Nakba
Eis uma palavra dura, amarga, triste, sofrida. Em que língua está escrita? Que quer dizer ao certo? Quem a convoca periodicamente? Quem a vive permanentemente?
Nakba é uma palavra árabe, uma língua da qual retemos em Portugal muitos vocábulos, muitas designações de localidades, muitos nomes. O meu próprio apelido Almeida, comum a milhares de portugueses, tem origem nessa língua partilhada por milhões de pessoas em vários países. Uma língua que na União Europeia de hoje tem mais falantes que o português.

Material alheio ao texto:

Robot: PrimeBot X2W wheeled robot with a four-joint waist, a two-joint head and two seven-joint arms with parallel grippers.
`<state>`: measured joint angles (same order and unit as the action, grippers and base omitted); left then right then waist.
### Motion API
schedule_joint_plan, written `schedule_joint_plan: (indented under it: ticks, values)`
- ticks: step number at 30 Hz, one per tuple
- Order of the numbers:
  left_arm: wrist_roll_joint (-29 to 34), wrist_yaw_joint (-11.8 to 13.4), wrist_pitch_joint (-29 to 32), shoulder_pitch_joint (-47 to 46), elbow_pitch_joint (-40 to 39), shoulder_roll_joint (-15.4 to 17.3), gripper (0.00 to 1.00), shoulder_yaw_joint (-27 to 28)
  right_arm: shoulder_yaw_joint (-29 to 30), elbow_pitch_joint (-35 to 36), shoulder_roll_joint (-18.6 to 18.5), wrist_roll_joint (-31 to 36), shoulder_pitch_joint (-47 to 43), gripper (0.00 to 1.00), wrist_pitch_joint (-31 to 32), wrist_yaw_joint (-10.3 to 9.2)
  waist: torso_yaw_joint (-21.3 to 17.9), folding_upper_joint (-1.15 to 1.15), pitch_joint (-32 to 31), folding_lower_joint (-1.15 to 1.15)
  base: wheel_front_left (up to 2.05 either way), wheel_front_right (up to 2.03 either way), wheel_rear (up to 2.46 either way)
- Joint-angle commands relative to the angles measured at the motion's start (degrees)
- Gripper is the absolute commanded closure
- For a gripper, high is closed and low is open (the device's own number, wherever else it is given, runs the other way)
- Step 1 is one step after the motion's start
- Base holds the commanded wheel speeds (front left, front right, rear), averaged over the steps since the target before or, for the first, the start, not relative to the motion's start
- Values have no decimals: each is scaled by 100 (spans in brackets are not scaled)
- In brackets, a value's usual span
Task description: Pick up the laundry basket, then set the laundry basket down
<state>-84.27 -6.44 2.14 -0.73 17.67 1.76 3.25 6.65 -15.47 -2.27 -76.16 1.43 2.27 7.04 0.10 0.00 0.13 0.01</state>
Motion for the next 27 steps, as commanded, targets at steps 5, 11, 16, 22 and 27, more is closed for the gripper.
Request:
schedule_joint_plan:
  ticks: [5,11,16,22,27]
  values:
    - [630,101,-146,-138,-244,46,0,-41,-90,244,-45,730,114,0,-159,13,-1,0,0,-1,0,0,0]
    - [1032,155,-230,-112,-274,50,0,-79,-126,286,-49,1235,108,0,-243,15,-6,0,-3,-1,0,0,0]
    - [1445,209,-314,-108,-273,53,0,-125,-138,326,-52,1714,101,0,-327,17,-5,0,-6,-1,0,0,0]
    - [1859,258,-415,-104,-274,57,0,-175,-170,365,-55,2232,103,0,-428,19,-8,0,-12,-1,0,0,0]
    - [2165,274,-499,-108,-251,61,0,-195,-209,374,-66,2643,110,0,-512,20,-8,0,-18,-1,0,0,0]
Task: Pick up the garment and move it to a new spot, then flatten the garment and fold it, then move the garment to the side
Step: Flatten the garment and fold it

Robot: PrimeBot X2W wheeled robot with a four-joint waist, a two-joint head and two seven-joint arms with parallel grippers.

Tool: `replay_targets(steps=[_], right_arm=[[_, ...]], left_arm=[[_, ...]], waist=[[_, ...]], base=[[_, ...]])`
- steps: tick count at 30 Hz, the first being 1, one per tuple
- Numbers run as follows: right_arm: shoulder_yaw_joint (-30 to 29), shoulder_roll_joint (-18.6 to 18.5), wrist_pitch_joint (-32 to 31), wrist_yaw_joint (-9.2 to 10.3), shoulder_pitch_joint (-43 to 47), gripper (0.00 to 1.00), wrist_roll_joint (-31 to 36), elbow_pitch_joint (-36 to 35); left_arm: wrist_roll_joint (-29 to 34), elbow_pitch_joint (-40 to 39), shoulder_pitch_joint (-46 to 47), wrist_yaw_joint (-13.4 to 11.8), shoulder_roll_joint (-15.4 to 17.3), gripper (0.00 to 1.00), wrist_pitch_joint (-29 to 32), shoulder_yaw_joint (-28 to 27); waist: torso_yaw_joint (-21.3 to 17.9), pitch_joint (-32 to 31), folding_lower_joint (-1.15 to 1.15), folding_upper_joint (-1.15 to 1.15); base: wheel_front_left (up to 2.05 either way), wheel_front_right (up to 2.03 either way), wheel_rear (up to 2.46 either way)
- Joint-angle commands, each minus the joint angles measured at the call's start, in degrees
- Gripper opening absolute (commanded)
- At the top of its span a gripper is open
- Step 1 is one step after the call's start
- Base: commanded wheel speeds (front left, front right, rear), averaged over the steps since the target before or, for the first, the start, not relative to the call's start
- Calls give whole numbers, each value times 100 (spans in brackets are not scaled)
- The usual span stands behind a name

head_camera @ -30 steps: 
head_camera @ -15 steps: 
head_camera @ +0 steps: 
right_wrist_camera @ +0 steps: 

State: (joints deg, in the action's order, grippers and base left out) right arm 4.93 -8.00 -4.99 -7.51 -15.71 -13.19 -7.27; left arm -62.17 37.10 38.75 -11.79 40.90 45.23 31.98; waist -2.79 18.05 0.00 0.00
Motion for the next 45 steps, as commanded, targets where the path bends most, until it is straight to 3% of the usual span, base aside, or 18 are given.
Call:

Nakba no dicionário traduz-se por "catástrofe", ou "desastre". Mas a palavra ganhou um cunho próprio, referindo-se a uma catástrofe de tal dimensão, amplitude e duração que tem de ser escrita com letra grande. Que não pode deixar de ser lembrada porque continua. Que é uma catástrofe que não sara, que sangra permanentemente. Até que haja justiça.

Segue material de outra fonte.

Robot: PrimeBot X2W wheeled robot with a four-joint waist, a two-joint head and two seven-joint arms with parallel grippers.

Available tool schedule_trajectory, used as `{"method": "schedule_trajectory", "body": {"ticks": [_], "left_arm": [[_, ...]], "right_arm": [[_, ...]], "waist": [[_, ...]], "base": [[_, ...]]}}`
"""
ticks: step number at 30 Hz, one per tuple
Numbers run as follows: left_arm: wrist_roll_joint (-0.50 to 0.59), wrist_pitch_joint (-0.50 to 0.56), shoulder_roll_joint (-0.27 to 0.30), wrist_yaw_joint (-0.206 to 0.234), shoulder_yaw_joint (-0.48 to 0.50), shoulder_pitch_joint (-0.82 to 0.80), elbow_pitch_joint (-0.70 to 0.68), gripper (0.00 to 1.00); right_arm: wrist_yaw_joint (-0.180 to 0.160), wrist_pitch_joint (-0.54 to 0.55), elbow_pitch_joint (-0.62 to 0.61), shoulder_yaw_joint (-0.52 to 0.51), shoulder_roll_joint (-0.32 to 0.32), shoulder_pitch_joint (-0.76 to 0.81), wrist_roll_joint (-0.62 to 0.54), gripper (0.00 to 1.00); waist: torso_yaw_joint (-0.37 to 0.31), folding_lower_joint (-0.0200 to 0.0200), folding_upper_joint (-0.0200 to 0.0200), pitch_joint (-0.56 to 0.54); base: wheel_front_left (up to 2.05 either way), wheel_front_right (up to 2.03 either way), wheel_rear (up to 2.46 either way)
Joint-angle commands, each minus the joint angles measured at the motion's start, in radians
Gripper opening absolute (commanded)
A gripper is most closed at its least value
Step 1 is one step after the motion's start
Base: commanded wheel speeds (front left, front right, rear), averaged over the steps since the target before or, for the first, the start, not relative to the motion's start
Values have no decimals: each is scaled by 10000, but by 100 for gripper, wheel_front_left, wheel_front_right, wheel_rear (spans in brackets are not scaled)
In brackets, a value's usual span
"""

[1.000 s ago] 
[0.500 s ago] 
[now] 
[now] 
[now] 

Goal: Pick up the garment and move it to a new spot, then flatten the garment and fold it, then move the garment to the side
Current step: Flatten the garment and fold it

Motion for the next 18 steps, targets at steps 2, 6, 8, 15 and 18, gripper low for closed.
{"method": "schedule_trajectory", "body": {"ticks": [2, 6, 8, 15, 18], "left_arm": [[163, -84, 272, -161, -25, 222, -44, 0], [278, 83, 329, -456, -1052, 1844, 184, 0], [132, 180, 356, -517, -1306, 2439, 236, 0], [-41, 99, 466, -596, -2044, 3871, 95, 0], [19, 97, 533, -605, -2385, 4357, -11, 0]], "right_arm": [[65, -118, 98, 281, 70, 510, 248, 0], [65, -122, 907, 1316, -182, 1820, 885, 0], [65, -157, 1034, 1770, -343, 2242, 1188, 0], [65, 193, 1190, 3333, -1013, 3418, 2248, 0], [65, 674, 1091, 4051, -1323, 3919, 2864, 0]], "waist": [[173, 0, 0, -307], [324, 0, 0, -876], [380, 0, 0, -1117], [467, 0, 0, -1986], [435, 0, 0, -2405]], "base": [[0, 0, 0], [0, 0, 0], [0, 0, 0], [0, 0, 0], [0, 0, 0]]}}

E que catástrofe é esta? Onde ocorreu? Quem a provocou? Como pode ser curada?
Em 1948 pela calada da noite, grupos sionistas armados, invadiram, mataram e expulsaram das suas aldeias, das suas terras, dos seus lares, mais de 700.000 pessoas, sim setecentos mil palestinos, que assim se transformaram em refugiados. Fugiram levando apenas o indispensável deixando para os ocupantes as casas, as alfaias, os haveres de uma vida. Levaram consigo um objeto que se transformou em símbolo de resistência: as chaves das suas portas. Como quem diz: havemos de regressar.

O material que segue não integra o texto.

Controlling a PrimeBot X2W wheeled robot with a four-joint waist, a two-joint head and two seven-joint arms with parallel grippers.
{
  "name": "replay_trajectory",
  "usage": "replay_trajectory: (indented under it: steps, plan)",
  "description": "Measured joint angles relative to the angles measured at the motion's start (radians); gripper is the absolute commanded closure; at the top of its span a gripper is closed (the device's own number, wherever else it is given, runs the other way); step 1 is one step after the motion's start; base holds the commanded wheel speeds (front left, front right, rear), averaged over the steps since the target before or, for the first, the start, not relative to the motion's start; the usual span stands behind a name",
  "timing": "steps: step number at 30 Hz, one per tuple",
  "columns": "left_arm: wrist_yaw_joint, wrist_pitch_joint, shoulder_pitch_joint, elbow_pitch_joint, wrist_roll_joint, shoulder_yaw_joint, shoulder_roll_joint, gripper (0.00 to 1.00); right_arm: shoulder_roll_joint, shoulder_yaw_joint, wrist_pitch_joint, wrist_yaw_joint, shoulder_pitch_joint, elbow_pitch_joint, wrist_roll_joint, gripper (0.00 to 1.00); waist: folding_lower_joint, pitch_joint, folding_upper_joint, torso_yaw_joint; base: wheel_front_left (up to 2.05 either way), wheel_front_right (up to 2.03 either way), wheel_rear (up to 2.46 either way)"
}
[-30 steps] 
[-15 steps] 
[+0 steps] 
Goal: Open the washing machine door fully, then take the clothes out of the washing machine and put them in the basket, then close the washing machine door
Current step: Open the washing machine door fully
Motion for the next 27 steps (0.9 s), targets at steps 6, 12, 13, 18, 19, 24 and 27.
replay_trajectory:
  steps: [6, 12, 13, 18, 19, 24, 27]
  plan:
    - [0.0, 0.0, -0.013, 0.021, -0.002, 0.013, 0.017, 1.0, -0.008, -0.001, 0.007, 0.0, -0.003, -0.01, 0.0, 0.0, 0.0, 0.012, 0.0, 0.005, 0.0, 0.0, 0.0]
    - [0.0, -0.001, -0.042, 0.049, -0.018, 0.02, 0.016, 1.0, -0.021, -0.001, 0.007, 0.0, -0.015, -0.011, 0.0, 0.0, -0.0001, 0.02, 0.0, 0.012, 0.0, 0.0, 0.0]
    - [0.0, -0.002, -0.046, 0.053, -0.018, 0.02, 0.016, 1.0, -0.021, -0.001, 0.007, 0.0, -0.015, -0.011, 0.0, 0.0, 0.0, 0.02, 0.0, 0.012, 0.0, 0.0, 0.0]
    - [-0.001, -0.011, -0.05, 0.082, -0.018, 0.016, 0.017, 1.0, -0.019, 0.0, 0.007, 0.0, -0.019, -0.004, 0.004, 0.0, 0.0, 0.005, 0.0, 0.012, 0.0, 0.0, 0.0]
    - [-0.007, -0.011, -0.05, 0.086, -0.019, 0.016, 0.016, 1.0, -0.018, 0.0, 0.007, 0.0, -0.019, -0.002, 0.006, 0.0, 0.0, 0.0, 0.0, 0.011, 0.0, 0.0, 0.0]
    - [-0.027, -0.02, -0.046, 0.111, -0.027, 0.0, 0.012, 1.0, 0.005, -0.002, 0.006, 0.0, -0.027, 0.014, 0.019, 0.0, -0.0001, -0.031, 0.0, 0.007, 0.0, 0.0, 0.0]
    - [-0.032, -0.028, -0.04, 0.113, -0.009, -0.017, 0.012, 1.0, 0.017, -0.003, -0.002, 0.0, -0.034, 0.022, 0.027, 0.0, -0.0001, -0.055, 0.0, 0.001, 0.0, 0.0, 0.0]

Mães levando os filhos ao colo, velhos transportados por jovens, camponeses carregando os parcos haveres, formaram filas imensas, fugindo em direção às fronteiras, perseguidos sem piedade. Despojados de tudo, mas não esquecendo as chaves, murmurando, chorando: havemos de voltar.
Mais de meio século volvido ainda não regressaram, as chaves passaram para os filhos e depois para os netos, mas a ideia persiste: havemos de voltar.
Imaginemos que esta catástrofe, esta Nakba, acontecia connosco, que nos expulsavam de Portugal, das nossas casas. Como reagiríamos?
Os palestinos reconheceram o Estado de Israel, mesmo grupos como o Hamas reconhecem Israel, mas Israel recusa-se a reconhecer o Estado da Palestina, encerra os palestinos em guetos como Gaza, impede os seus movimentos, bombardeia sistematicamente campos de refugiados matando crianças, continua a expulsá-los das suas casas e a colonizar os territórios ocupados.
Vimos recentemente Israel a vacinar toda a população a grande velocidade, ao mesmo tempo que impedia e negava a distribuição de vacinas aos palestinos.
Vemos Gaza bombardeada, vemos as crianças mortas, vemos as terras confiscadas, vemos os refugiados palestinos em campos por todo o Médio Oriente, mais de cinco milhões de pessoas, muitos já nasceram, viveram e morreram em campos sem condições, mas a comunidade internacional persiste em não intervir, em falar em conflito, quando se trata de ocupação, de agressão e do legítimo direito de resistência.
Até quando? As chaves continuam guardadas porque a esperança não morre.
A Nakba é assinalada todos os anos em todo o mundo no dia 15 de Maio.